What you need to do:
Beneath this instruction is a listing; print exactly the lines in it starting at the line that contains "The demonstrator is" and going through the line that contains "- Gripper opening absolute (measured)".

Provided data:
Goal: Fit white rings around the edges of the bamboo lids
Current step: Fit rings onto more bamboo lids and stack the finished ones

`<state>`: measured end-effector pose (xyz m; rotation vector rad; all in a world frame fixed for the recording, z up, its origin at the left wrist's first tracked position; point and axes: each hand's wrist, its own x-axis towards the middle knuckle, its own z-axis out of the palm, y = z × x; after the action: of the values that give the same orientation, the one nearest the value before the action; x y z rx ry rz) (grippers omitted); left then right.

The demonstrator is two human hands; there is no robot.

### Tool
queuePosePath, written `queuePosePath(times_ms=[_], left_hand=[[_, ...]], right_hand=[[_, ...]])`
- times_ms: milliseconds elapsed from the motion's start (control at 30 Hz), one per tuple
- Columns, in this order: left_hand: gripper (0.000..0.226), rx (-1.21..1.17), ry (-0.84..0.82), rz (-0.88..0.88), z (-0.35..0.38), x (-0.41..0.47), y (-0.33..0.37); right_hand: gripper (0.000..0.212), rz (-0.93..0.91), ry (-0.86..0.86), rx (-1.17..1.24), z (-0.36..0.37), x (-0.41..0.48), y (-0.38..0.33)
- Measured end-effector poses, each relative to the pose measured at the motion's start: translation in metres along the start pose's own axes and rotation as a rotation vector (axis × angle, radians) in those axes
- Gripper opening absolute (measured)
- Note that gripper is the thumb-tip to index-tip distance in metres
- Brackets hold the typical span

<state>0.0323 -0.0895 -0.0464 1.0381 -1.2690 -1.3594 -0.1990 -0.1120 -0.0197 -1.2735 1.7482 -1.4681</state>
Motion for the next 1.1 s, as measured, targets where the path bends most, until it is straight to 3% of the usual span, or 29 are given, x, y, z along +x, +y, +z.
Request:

Result of the exercise:
The demonstrator is two human hands; there is no robot.

### Tool
queuePosePath, written `queuePosePath(times_ms=[_], left_hand=[[_, ...]], right_hand=[[_, ...]])`
- times_ms: milliseconds elapsed from the motion's start (control at 30 Hz), one per tuple
- Columns, in this order: left_hand: gripper (0.000..0.226), rx (-1.21..1.17), ry (-0.84..0.82), rz (-0.88..0.88), z (-0.35..0.38), x (-0.41..0.47), y (-0.33..0.37); right_hand: gripper (0.000..0.212), rz (-0.93..0.91), ry (-0.86..0.86), rx (-1.17..1.24), z (-0.36..0.37), x (-0.41..0.48), y (-0.38..0.33)
- Measured end-effector poses, each relative to the pose measured at the motion's start: translation in metres along the start pose's own axes and rotation as a rotation vector (axis × angle, radians) in those axes
- Gripper opening absolute (measured)

With that, the answer is complete.